Convulsão Febril em Crianças: Manejo e Tratamento Inicial

UFSC/HU - Hospital Universitário Prof. Polydoro Ernani de São Thiago (SC) — Prova 2022

Enunciado

Um paciente masculino, 1 ano e 6 meses de vida, chega à emergência com quadro de convulsão tônico-clônica em domicílio. Nega episódios anteriores. Apresenta história de coriza e febre em torno de 38°C há 1 dia. Mãe relata que irmão mais velho apresentou convulsões febris. Ao exame físico apresenta novo episódio de convulsivo. Glicemia capilar 90 mg/dl e temperatura axilar 38,1°C.Assinale a alternativa indicada como tratamento inicial neste caso.

Alternativas

  1. A) Soro glicosado a 50%
  2. B) Dipirona endovenosa
  3. C) Fenitoína endovenosa
  4. D) Diazepam endovenoso
  5. E) Ceftriaxone intramuscular

Pérola Clínica

Convulsão febril em atividade → Diazepam EV é tratamento inicial de escolha.

Resumo-Chave

Em um paciente pediátrico com convulsão em andamento, a prioridade é interromper a crise. O Diazepam endovenoso é o benzodiazepínico de primeira linha para o tratamento agudo de convulsões, incluindo as febris, devido ao seu rápido início de ação e eficácia.

Contexto Educacional

A convulsão febril é a crise convulsiva mais comum na infância, afetando cerca de 2-5% das crianças. Geralmente ocorre entre 6 meses e 5 anos de idade, associada a um pico febril. Embora assustadora para os pais, a maioria das convulsões febris é benigna e não causa sequelas neurológicas a longo prazo. É crucial diferenciar a convulsão febril simples da complexa e de outras causas de convulsão, como meningite. O manejo inicial de uma criança em crise convulsiva, seja febril ou não, visa primeiramente cessar a atividade convulsiva. Benzodiazepínicos, como o Diazepam ou Midazolam, são as drogas de primeira linha devido ao seu rápido início de ação. A via endovenosa é preferencial em ambiente hospitalar, mas a via retal ou intranasal pode ser usada no pré-hospitalar para agilizar o controle da crise. Após o controle da crise, a investigação da causa da febre e a exclusão de infecções do sistema nervoso central são passos importantes. A história familiar de convulsões febris é um fator de risco conhecido. O conhecimento do manejo agudo e da diferenciação diagnóstica é fundamental para residentes de pediatria e emergência, garantindo a segurança e o bem-estar do paciente pediátrico.

Perguntas Frequentes

Quais são os critérios para o diagnóstico de convulsão febril?

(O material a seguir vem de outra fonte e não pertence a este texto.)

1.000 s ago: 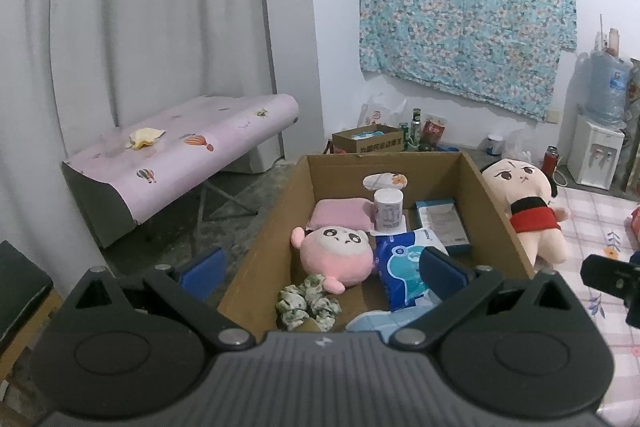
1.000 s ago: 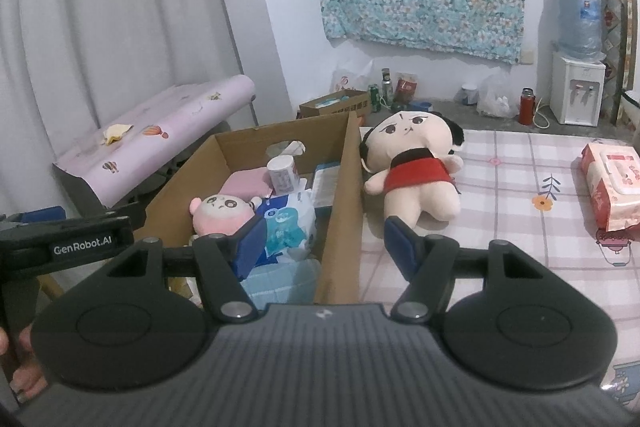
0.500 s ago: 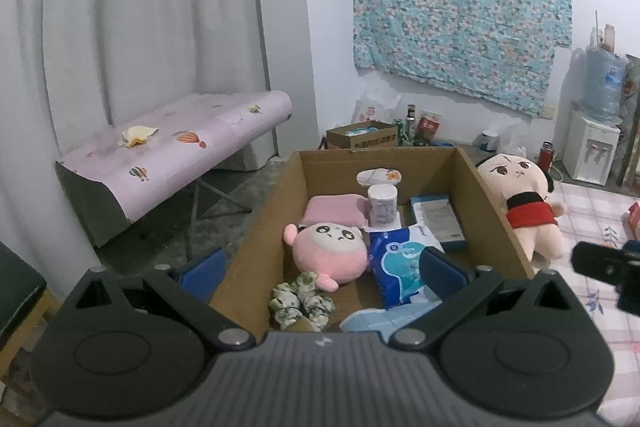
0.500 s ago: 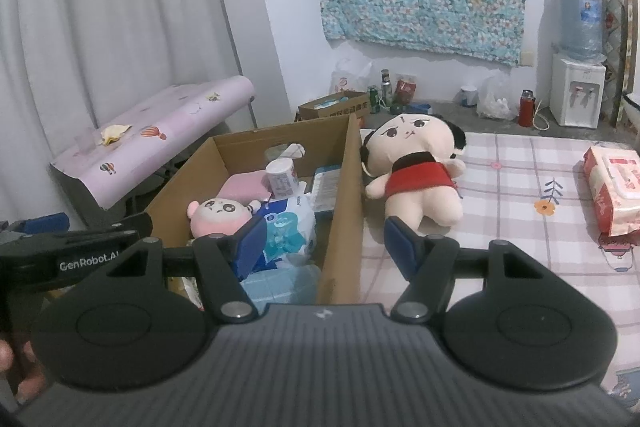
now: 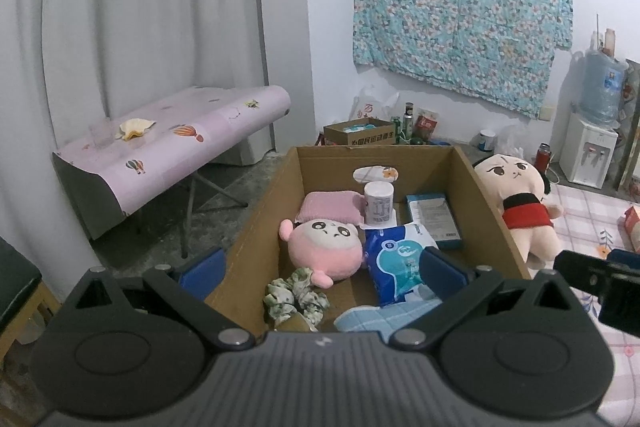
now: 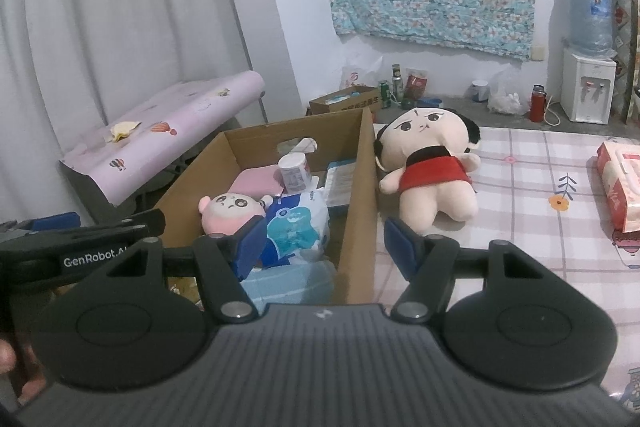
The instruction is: Organize soft objects
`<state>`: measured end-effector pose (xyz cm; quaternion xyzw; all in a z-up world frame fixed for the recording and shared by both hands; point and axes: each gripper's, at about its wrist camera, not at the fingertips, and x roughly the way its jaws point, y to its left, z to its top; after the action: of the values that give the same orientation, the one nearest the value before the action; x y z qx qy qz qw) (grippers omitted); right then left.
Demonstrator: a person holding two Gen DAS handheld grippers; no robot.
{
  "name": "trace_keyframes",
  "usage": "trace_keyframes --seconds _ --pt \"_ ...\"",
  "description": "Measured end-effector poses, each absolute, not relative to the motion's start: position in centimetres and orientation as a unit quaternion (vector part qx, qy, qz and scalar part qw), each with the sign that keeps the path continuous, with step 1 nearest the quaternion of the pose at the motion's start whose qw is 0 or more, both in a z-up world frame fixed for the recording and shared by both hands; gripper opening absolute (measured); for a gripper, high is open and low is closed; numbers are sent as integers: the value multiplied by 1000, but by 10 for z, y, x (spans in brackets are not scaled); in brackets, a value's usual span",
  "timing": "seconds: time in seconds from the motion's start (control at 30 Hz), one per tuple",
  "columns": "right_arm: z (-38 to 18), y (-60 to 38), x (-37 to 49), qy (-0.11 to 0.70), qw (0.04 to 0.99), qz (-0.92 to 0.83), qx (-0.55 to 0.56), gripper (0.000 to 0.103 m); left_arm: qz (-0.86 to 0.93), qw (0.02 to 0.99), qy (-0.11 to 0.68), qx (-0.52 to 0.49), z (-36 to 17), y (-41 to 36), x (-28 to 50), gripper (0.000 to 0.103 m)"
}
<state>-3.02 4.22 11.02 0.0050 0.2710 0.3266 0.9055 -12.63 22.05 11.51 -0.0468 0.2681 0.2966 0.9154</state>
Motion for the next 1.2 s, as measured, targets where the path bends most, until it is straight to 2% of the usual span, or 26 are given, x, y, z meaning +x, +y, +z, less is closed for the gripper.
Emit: trace_keyframes --seconds 1.2 --pt "122 29 -50 250 916 315 5 66 294 921 250 -55 121 208 -137 103"
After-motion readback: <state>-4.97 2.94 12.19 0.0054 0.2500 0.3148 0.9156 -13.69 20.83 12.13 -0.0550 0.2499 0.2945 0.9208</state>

A convulsão febril ocorre em crianças de 6 meses a 5 anos de idade, associada à febre (temperatura > 38°C), sem infecção do sistema nervoso central, distúrbio metabólico ou história de convulsões afebris prévias, sendo geralmente benigna.

Qual o tratamento inicial para uma criança em crise convulsiva febril?

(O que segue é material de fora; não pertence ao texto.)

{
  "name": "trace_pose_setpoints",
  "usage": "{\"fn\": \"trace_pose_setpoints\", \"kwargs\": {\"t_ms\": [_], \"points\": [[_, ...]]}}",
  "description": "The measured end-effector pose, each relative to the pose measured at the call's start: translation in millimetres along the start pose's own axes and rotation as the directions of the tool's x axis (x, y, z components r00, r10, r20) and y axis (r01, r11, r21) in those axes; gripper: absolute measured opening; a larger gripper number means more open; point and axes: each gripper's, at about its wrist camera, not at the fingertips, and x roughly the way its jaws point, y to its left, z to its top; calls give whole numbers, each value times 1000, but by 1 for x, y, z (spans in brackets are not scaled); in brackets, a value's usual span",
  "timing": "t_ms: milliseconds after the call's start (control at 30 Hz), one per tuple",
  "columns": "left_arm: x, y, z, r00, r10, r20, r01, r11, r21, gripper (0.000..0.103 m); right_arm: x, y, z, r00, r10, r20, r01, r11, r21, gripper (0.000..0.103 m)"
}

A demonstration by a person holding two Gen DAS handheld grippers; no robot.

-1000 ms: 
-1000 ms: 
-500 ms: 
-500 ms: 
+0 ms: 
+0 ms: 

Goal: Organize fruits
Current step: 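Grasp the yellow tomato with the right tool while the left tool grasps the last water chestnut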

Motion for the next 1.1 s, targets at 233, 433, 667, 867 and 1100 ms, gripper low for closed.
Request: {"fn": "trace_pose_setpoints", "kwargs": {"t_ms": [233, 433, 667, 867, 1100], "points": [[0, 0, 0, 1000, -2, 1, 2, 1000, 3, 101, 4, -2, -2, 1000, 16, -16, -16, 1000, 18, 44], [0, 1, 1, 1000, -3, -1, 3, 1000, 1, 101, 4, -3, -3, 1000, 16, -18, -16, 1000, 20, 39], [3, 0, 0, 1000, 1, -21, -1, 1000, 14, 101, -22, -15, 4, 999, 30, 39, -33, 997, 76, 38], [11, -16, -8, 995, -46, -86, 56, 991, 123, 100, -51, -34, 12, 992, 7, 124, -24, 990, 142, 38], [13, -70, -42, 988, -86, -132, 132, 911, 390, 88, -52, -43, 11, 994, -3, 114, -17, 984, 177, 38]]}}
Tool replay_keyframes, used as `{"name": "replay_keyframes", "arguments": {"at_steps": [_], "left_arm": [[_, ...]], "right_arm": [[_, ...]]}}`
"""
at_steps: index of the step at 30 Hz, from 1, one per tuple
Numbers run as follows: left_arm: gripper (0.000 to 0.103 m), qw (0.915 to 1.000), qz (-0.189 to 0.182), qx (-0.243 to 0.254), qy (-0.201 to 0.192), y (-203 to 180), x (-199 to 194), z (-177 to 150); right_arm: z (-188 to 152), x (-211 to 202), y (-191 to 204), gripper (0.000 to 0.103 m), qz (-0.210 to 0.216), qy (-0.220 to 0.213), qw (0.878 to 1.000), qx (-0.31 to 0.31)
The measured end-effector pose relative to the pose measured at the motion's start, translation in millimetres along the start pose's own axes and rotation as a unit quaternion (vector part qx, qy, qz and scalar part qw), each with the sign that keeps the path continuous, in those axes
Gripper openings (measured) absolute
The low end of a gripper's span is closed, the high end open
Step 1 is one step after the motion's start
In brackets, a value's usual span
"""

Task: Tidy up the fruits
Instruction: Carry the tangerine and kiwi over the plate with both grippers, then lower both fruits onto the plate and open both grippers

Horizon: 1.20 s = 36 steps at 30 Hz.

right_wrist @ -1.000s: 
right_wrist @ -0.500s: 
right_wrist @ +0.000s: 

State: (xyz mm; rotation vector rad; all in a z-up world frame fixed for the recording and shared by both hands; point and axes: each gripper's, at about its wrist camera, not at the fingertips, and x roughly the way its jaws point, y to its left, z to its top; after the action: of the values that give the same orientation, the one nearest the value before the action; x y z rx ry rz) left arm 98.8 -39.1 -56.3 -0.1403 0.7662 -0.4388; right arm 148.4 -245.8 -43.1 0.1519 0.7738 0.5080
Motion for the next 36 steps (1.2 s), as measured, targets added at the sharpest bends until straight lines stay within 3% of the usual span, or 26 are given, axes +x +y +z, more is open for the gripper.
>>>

O tratamento inicial para uma criança em crise convulsiva febril ativa é a administração de um benzodiazepínico, como o Diazepam endovenoso (0,2-0,5 mg/kg) ou retal, para cessar a crise rapidamente e prevenir complicações.

Quando suspeitar de uma causa mais grave que convulsão febril simples?

Suspeitar de causas mais graves se a criança for menor de 6 meses ou maior de 5 anos, se a crise for focal, prolongada (>15 min), se houver déficits neurológicos pós-ictais ou sinais de infecção do sistema nervoso central, como rigidez de nuca.